I think the issue most lay people have is that the host opening a door changes the odds of winning, because he knows where the prize is.

I think the easiest way to demonstrate that this is true is to play the same game with two doors, except the host doesn't open the other door if it has the prize behind it. This makes it obvious that the act of opening the door changes the probability of winning, because if the host opens the other door, you now have 100% chance of winning if you don't switch. Similarly, if they don't open the other door, you have a 0% chance of winning, and should switch. It's the fact that the host knows and chooses that is important.
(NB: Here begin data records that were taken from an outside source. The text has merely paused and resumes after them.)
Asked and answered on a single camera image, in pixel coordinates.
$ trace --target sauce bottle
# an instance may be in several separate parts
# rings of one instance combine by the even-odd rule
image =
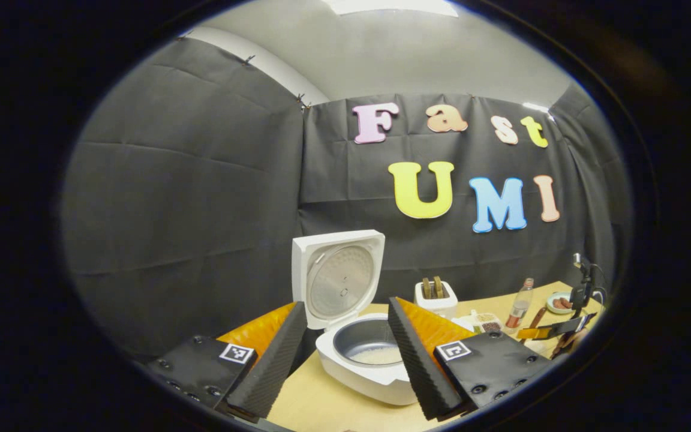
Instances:
[[[534,279],[527,277],[524,281],[524,286],[516,294],[516,299],[513,300],[513,306],[510,308],[510,314],[508,315],[508,320],[505,322],[505,331],[511,334],[516,331],[516,328],[521,325],[521,320],[524,315],[527,314],[527,309],[529,309],[532,303],[532,288],[534,286]]]

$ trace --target foam letter
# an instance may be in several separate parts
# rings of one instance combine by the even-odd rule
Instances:
[[[511,145],[519,142],[519,137],[516,136],[516,132],[511,129],[513,125],[511,125],[507,118],[493,115],[490,121],[494,126],[494,134],[496,134],[502,142]]]
[[[553,178],[548,175],[538,175],[533,179],[540,188],[540,197],[543,199],[543,213],[540,218],[545,222],[553,222],[559,219],[559,210],[556,209],[556,200],[554,200],[554,189],[551,184],[554,183]]]
[[[548,147],[548,140],[540,136],[540,131],[543,130],[543,126],[537,123],[534,118],[527,115],[527,117],[521,119],[521,124],[527,126],[527,132],[530,133],[530,139],[537,145],[537,147],[546,148]]]
[[[508,178],[503,186],[502,196],[497,195],[494,185],[488,178],[472,178],[469,183],[476,192],[476,223],[474,232],[490,232],[492,223],[489,214],[497,225],[497,229],[505,227],[509,230],[521,230],[527,226],[524,219],[524,207],[521,202],[521,187],[524,183],[518,178]]]
[[[354,139],[356,144],[368,144],[370,142],[384,142],[386,134],[378,130],[378,125],[383,131],[391,129],[391,114],[398,114],[398,106],[393,102],[386,104],[374,104],[373,106],[353,107],[359,120],[359,134]]]
[[[434,202],[422,202],[417,196],[417,173],[422,170],[414,162],[397,162],[389,165],[394,176],[394,195],[396,207],[410,218],[438,218],[452,207],[452,180],[450,172],[455,165],[449,162],[431,162],[428,169],[436,173],[436,193]]]
[[[428,118],[428,128],[434,132],[462,132],[468,129],[468,122],[460,117],[459,110],[453,106],[432,106],[425,110],[425,115],[431,116]]]

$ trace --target blue letter
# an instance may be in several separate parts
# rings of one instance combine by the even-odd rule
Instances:
[[[518,178],[508,178],[503,186],[502,196],[497,195],[497,191],[488,178],[472,178],[469,184],[476,192],[477,221],[474,224],[474,232],[492,230],[489,214],[492,214],[492,220],[498,230],[503,228],[506,214],[508,215],[508,221],[505,221],[507,229],[521,230],[527,226],[527,220],[524,219],[524,207],[521,204],[523,181]]]

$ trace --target table surface
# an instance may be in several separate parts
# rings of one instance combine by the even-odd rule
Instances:
[[[554,292],[570,292],[570,289],[567,284],[562,282],[554,282],[535,288],[532,303],[524,315],[522,325],[528,326],[532,322],[537,311],[545,306],[549,295]],[[475,309],[479,314],[494,314],[501,322],[505,323],[515,297],[516,293],[511,293],[493,298],[460,301],[457,316],[469,315],[471,309]],[[387,313],[387,304],[370,304],[362,314],[375,312]],[[591,299],[584,309],[584,314],[592,314],[593,312],[601,312],[601,305]],[[559,315],[546,311],[539,325],[564,322],[570,317],[571,314]],[[588,328],[592,328],[598,319],[595,317],[591,320],[587,325]],[[527,347],[548,357],[556,347],[557,340],[558,338],[554,337],[546,341],[528,341]],[[332,432],[401,430],[402,432],[414,432],[432,429],[453,420],[455,418],[443,422],[426,421],[420,410],[420,404],[396,407],[351,390],[324,371],[318,352],[314,352],[297,371],[287,378],[279,397],[274,402],[271,413],[268,415],[268,421],[298,432],[309,430]]]

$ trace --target food container
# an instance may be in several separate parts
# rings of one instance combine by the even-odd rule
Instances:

It's only once you get over that initial hurdle that the 100 door game becomes "obvious". You know from the two door example that the answer isn't 50/50, and so the only answer that makes sense is that the probability mass gets concentrated in the other door.

It's probably easier for most people to not think of them as two remaining doors, but two remaining sets. Originally, with one hundred doors, if the goal object is only behind one of them, then there would be a 1/100 probability it would be behind the initially chosen door, which comprises one set, while there's a 99/100 probability that the goal object is behind one of the doors in the set of not originally chosen doors. If 98/99 of the doors in the not originally chosen doors set are excluded as having the goal object, then this does not change that there's a 99/100 probability that the goal object is behind a door in this set, it just means it wasn't one of the other doors in the set.

It is easier to think about this in the case of a very large number of doors. It is unlikely that you could have picked the right door from, say, 1B.